Ormai siamo arrivati alla classicissima, noiosissima domenica. La domenica secondo me è la giornata più noiosa della settimana, ma per i miei genitori e le mie sorelline non è così.
«Bianca! Bianca!» Entrano in camera le mie due sorelline, Jocelyn e Giuly. «Che cosa volete?» Mugugno coprendomi la testa con le coperte.
«Mamma ti vuole giù, dice che se non ti prepari entro 20 minuti resti a casa.» Mi avverte Jocelyn togliendomi le coperte di dosso.
«Jocelyn!» La sgrido coprendomi ancora.
«Sai cosa me ne  frega se resto a casa?» Sussurro per non farmi sentire dalle bambine.
«Bianca!» Urla mia madre. Dal mio rifugio sotto le coperte posso perfettamente sentire i suoi tacchi che salgono le scale.
«Alzati in questo preciso istante!» Fa uscire le bambine dalla camera.
«Mamma, lo vuoi capire che io non ci vengo? Non credo e non credo nemmeno che ci sia una vita dopo la morte, figuriamoci se credo in Dio!»
«Ma cosa ho fatto io, per avere una figlia che non crede nell'altissimo? Buon dio!» Mette le mani a mo di preghiera e guarda in alto. Alzo gli occhi al cielo e, sbuffando, cedo alle lamentele di mia madre.
«Ho capito, ho capito, vengo! Ma solo perché non ti voglio più sentire!» Esclamo sistemandomi la maglia del pigiama che è salita fin sopra allo stomaco durante la notte.
«Brava, amore mio» Mi lascia una carezza sul viso ed esce dalla camera così che io possa cambiarmi e lasciarmi un minimo di privacy che, da quando sono nate 7 anni fa le mie sorelline, non ho più. Mi vesto velocemente con una semplice maglione bianco e dei jeans scuri. Metto le mie converse nere ed aggiungo un filo di mascara e matita per rendere almeno un po' presentabile questa faccia appena sveglia che ho. Il tutto accompagnato con una spruzzata di profumo e un colpo di spazzola. Prendo il cellulare ed uscendo dalla mia camera, rispondo ai messaggi di mia cugina Iris. Mia cugina Iris, oltre ad essere parte della mia famiglia, è anche la mia migliore amica. Sua madre, mia zia, è Greca e conobbe mio zio Edward proprio quando quest'ultimo era in Grecia. Mio zio gira il mondo con la sua squadra navale della marina militare. Mi piacerebbe tanto girare il mondo come ha fatto lui. Scoprire tanti nuovi posti differenti dalla solita città, nuovi piatti, nuove lingue e nuove persone. Ahimè, mi sa che mi toccherà rimanere qui ancora a lungo.
«Buongiorno tesoro» Mi bacia il capo mio padre.
«Su, la chiesa ci aspetta!» Si affretta a dire mia madre dirigendosi verso l'appoggia abiti.
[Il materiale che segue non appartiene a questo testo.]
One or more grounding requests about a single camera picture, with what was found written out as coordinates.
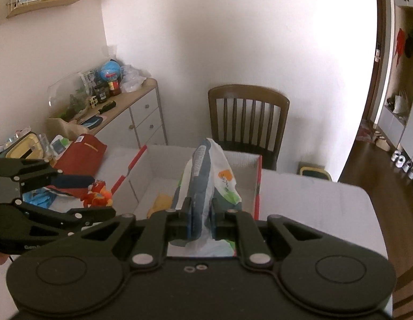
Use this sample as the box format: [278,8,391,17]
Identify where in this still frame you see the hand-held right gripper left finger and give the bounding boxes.
[80,197,198,269]

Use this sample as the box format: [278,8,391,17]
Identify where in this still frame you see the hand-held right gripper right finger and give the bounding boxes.
[209,197,323,269]

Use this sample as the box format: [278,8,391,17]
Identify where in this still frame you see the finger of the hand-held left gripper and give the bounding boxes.
[6,201,117,241]
[0,158,95,194]

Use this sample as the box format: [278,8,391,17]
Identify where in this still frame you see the red plush toy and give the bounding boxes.
[81,180,114,207]

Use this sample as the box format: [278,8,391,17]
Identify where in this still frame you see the yellow soft toy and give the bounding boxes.
[147,193,180,218]

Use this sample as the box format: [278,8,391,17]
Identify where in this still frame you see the white blue printed plastic bag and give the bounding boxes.
[171,138,243,257]

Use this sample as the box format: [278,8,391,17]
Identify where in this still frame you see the white cardboard box red edges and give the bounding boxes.
[111,144,263,221]

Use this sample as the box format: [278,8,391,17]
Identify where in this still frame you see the red cloth bag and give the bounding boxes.
[54,133,108,178]

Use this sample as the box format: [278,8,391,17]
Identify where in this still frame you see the blue plastic packet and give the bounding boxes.
[25,187,84,208]

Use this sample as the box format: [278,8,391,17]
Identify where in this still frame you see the white teal packet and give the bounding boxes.
[51,135,74,161]

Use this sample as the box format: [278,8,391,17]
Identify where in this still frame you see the clear drinking glass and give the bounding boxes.
[37,133,55,161]

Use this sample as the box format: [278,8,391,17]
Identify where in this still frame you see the tan paper bag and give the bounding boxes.
[48,117,90,141]

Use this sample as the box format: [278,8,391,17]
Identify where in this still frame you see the dark blue oval mat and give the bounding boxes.
[78,115,105,130]

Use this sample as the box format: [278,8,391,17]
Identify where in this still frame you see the yellow black lidded container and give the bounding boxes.
[0,132,44,161]

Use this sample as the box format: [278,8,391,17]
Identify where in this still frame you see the glass dome with plants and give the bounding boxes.
[48,71,94,121]

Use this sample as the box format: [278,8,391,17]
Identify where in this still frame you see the dark glass jar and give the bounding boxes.
[93,81,110,104]

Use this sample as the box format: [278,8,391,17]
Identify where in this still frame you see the white drawer cabinet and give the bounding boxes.
[48,78,169,149]

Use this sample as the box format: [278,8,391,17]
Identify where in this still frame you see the red lid sauce bottle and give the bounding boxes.
[108,75,122,97]

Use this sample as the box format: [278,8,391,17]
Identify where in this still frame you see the small green stool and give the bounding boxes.
[299,161,333,182]

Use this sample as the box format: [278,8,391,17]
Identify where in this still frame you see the blue globe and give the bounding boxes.
[99,59,121,81]

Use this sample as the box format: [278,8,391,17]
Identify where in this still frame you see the clear crumpled plastic bag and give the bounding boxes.
[120,65,148,93]

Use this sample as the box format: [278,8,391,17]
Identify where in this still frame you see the dark wooden slatted chair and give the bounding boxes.
[208,85,290,171]

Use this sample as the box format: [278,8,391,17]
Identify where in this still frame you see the row of shoes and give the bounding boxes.
[391,150,413,202]

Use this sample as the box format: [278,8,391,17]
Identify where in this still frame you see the grey hall cabinet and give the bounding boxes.
[376,0,413,154]

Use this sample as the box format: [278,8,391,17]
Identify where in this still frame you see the brown wooden door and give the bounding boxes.
[361,0,397,125]

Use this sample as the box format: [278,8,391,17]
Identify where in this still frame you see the red hanging garment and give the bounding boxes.
[395,28,407,67]

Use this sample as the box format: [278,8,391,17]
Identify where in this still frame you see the wooden wall shelf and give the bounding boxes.
[6,0,85,19]

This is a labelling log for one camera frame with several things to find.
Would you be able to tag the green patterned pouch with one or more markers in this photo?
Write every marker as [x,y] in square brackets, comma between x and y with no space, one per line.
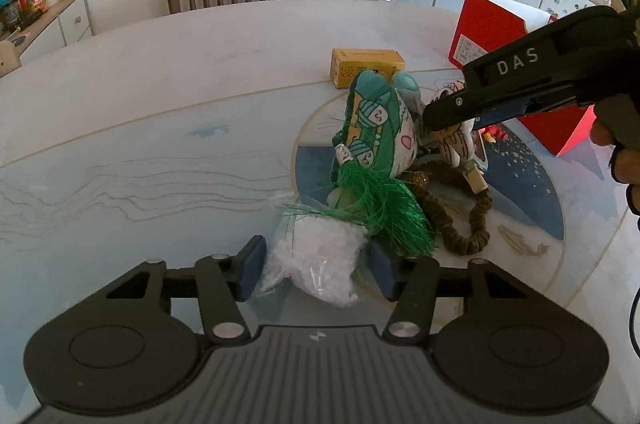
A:
[380,123]

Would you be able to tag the person's right hand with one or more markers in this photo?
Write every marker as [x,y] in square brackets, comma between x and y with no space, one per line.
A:
[625,168]

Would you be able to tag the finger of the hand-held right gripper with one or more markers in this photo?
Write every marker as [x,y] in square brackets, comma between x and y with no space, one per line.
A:
[517,61]
[465,108]

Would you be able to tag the white sideboard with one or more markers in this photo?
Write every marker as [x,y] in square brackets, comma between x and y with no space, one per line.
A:
[50,28]

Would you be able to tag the striped plush toy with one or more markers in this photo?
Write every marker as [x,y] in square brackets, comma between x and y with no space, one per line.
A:
[455,143]

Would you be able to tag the green tassel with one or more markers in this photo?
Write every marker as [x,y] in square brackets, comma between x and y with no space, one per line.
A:
[385,209]

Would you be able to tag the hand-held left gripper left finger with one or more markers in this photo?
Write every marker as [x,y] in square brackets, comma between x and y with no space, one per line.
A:
[252,266]

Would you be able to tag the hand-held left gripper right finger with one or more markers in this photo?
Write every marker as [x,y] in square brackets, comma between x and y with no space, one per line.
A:
[385,271]

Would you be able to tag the dark food jar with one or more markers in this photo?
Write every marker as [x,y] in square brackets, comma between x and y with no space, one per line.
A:
[37,1]

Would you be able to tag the red cardboard box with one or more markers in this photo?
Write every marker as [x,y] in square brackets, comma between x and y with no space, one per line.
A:
[492,23]

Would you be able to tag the yellow box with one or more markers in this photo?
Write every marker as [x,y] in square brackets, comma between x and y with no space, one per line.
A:
[367,63]

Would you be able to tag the white plastic bag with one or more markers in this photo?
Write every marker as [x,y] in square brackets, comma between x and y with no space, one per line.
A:
[320,254]
«Ye!» Alzo le mani al cielo con una faccia annoiata. Mia madre mi guarda male mentre mio padre mi accarezza la testa per poi mettere il cappotto a Giuly.
«Avanti, prendi il cappotto» Mia madre, mettendo l'altro cappotto a Jocelyn, mi indica con la testa il mio cappotto blu. Lo prendo e lo metto inserendo nella tasca il mio cellulare. Usciamo di casa e ci dirigiamo verso l'auto. Una volta dentro chiedo gentilmente a mio padre di attivare l'aria calda, così che possa scaldare un po' tutti. Appoggio la testa sul vetro del finestrino e intanto, inizio a pensare un po' a cosa fare una volta tornata a casa. Di sicuro prima mangerò, poi mi toccherà fare i compiti per domani mattina e poi non so, forse chiamerò mia cugina per uscire insieme.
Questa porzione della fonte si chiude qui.